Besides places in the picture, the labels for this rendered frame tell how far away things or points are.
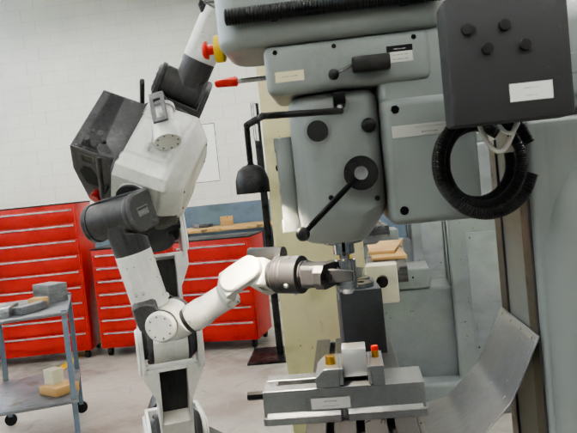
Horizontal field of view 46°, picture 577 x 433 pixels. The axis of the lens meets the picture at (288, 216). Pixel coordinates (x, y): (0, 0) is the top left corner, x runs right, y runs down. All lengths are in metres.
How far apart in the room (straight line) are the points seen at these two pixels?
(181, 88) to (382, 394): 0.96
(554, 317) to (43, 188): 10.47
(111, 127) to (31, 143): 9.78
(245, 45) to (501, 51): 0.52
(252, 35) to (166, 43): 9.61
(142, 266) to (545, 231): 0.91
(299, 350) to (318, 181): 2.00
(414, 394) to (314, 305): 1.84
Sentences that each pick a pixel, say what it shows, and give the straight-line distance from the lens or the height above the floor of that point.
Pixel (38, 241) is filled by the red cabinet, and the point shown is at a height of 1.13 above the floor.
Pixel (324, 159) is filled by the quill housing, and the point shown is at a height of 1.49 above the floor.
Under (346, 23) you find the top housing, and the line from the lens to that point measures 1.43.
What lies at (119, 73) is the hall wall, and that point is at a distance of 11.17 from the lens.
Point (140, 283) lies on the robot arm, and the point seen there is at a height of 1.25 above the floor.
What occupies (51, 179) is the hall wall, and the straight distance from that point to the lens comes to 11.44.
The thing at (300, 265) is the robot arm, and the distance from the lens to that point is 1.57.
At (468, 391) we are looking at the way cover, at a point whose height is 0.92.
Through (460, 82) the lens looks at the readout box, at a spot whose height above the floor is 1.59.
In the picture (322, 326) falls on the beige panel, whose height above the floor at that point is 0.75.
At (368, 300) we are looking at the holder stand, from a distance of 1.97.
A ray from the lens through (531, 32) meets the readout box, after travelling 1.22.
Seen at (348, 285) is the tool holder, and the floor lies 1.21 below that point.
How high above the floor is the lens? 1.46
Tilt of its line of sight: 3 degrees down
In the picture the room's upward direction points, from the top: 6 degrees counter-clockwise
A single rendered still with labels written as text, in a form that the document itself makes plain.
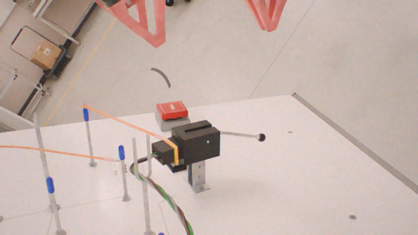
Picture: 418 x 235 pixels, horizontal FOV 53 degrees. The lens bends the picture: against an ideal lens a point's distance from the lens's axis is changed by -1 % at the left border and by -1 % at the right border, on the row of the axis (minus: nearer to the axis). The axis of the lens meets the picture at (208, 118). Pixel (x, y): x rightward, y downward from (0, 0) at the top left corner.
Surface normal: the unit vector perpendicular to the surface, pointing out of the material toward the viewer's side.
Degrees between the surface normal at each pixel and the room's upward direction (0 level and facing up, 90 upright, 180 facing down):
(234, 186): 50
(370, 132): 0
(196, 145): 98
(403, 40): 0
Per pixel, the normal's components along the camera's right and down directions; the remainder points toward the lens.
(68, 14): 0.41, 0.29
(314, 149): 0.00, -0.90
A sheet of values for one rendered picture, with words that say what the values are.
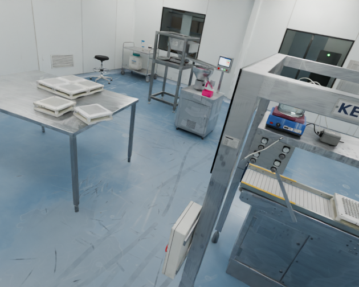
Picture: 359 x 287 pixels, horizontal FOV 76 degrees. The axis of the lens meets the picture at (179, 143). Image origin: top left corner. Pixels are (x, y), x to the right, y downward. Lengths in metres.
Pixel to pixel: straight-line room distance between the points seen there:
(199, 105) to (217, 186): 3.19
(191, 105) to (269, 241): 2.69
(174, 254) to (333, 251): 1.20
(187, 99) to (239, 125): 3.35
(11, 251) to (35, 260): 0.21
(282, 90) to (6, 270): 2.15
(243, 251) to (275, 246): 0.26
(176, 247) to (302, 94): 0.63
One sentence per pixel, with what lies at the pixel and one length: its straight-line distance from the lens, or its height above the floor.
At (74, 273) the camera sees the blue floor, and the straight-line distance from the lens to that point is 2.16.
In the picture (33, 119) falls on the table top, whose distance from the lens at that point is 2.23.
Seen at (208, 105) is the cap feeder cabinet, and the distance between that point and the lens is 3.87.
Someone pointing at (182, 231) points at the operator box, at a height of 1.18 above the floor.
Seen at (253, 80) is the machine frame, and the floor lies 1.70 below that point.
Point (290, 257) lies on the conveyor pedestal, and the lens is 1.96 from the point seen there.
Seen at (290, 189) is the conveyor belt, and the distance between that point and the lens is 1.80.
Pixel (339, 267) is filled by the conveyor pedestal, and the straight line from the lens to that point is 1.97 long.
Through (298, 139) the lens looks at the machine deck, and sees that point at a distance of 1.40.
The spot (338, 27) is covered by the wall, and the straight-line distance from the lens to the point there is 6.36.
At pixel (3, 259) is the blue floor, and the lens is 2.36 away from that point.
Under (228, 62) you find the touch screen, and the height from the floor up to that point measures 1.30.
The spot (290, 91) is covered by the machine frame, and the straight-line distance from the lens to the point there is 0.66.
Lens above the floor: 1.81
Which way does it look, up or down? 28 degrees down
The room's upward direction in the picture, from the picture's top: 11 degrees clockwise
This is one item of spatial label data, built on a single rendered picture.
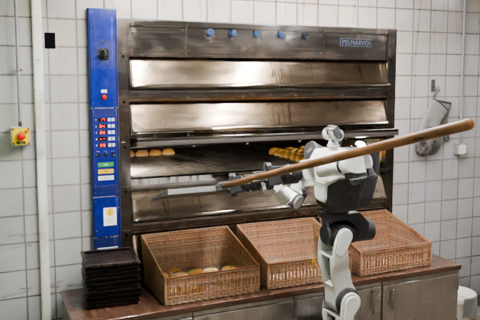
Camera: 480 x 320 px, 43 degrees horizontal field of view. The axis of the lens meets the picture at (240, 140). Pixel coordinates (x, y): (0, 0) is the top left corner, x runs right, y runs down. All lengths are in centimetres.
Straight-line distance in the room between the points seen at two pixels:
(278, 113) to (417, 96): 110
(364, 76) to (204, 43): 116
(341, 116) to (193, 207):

---

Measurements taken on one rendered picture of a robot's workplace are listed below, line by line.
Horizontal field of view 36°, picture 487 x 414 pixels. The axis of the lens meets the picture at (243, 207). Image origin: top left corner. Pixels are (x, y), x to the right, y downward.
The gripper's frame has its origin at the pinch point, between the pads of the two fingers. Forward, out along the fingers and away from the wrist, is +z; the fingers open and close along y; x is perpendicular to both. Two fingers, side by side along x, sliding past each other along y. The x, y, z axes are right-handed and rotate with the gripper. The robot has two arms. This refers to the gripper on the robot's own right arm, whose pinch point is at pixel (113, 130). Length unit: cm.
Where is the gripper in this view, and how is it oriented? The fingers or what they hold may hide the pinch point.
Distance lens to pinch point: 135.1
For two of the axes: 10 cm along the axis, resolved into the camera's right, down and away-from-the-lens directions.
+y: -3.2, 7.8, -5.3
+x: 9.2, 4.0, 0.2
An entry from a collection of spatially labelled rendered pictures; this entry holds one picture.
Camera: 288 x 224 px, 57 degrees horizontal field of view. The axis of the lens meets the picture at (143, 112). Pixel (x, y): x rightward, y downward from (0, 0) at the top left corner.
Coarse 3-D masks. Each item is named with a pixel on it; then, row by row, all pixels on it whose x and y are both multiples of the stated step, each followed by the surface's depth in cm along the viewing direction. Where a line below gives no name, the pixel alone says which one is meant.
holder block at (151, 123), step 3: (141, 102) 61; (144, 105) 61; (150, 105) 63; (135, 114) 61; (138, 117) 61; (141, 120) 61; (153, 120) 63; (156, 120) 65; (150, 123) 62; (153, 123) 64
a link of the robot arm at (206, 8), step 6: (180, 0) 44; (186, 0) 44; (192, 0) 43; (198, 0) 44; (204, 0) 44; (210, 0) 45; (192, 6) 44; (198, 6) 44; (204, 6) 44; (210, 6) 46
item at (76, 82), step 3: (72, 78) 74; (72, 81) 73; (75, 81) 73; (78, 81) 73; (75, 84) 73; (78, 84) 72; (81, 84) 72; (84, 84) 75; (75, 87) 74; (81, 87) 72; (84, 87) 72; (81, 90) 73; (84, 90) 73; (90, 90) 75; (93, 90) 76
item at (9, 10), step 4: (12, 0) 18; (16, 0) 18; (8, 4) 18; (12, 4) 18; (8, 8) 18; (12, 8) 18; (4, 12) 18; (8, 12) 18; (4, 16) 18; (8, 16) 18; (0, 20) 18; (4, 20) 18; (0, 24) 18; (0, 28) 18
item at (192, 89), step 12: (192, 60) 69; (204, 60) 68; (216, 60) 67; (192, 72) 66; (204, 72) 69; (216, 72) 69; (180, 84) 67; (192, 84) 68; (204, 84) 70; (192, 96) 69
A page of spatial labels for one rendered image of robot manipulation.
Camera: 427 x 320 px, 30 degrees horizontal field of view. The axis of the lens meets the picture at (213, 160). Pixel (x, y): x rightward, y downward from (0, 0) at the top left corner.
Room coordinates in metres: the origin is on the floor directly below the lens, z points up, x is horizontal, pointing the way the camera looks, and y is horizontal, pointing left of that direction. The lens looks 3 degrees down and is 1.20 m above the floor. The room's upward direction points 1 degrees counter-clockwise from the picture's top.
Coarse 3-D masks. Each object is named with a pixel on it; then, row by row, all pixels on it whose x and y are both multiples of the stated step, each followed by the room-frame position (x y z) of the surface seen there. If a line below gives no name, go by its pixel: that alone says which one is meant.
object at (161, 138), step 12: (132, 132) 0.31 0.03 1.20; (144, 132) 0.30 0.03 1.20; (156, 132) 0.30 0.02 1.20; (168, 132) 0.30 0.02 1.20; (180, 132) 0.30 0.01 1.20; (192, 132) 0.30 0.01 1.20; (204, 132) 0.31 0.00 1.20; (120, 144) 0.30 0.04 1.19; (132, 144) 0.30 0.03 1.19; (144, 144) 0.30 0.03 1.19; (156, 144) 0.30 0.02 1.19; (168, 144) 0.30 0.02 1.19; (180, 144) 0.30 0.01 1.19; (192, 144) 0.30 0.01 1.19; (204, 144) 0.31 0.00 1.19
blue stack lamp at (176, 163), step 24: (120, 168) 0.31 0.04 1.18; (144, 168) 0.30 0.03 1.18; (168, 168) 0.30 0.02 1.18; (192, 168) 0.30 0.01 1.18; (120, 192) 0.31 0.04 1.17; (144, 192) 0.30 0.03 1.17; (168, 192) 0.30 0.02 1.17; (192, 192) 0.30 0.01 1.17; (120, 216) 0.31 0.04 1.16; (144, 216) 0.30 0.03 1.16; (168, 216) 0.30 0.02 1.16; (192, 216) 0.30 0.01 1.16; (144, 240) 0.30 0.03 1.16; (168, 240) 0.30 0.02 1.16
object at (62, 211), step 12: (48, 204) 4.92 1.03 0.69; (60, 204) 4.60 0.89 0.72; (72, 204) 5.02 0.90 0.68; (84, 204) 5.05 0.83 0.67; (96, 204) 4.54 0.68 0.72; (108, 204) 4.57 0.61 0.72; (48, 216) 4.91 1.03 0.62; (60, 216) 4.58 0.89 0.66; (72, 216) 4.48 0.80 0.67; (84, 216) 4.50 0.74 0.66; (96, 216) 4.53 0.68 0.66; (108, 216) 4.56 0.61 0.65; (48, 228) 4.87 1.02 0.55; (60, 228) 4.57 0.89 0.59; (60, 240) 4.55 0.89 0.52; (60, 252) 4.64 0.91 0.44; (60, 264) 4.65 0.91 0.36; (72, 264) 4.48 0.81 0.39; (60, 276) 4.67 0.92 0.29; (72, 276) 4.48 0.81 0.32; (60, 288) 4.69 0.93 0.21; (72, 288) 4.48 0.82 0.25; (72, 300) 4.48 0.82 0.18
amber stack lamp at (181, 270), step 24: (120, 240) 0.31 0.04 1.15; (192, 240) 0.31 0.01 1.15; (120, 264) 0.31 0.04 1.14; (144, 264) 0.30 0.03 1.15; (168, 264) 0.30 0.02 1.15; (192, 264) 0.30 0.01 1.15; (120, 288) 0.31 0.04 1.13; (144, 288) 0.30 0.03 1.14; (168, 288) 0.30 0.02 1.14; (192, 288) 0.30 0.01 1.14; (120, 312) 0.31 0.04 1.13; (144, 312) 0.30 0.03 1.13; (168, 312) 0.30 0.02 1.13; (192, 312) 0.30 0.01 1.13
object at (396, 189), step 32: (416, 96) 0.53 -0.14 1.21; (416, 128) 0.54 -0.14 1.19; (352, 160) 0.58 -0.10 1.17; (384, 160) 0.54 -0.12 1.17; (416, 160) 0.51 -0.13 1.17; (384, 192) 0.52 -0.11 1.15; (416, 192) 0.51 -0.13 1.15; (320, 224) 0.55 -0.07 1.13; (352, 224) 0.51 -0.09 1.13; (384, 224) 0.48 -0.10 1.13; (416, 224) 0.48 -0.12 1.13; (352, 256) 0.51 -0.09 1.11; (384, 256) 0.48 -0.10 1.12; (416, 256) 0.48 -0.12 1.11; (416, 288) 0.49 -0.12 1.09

* * *

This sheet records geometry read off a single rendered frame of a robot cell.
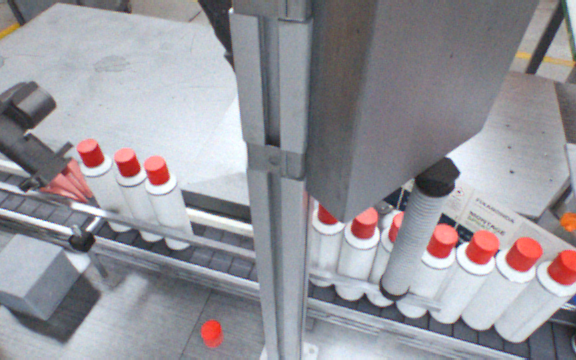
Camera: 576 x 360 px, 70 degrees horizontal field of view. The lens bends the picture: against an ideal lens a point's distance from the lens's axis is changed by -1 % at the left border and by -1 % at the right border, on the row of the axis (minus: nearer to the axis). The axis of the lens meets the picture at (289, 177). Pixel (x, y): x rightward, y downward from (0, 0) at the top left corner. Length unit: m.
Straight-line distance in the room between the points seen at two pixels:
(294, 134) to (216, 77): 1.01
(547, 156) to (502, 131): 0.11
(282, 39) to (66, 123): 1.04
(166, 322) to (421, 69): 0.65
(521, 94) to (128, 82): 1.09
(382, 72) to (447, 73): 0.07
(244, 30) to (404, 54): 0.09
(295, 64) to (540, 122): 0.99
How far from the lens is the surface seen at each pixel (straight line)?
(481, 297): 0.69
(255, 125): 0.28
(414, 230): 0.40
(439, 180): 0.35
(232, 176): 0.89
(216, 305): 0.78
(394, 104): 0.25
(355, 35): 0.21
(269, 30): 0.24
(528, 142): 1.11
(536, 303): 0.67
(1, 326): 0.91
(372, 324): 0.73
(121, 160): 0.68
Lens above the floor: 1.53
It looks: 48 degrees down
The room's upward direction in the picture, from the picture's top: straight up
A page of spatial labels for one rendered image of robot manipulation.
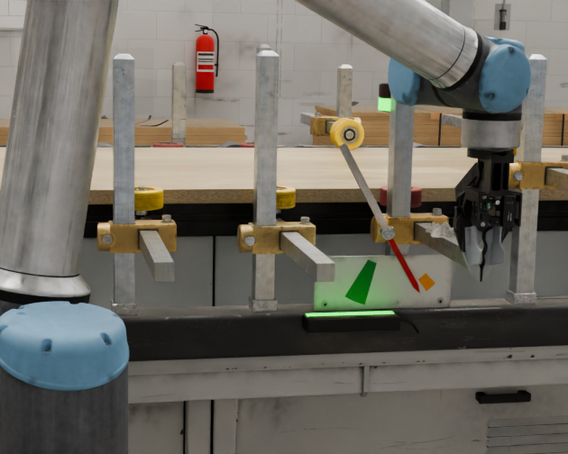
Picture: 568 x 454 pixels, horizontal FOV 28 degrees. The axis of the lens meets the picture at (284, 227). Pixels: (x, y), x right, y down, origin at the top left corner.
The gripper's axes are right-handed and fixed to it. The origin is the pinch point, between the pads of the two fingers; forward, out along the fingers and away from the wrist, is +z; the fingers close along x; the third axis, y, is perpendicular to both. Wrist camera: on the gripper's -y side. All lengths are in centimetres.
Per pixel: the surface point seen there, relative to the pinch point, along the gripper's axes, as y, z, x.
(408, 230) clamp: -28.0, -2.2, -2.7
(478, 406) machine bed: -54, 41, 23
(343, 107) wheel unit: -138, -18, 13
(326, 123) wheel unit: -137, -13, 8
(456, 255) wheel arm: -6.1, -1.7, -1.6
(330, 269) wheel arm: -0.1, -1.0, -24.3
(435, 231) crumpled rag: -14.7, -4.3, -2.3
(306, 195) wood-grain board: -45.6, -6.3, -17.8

- **How to complete this task**: Would you output only the span of the records above that opens with the line containing "Besides places in" and closes with the line containing "(554, 317) to (43, 188): 10.47", ends included and pictures dropped?

- **Final answer**:
Besides places in the picture, the labels for this rendered frame tell how far away things or points are.
Horizontal field of view 46°, picture 577 x 433 pixels. The axis of the lens meets the picture at (288, 216). Pixel coordinates (x, y): (0, 0) is the top left corner, x runs right, y runs down. All lengths are in metres.
How far apart in the room (straight line) are the points seen at these two pixels?
(181, 88) to (382, 394): 0.96
(554, 317) to (43, 188): 10.47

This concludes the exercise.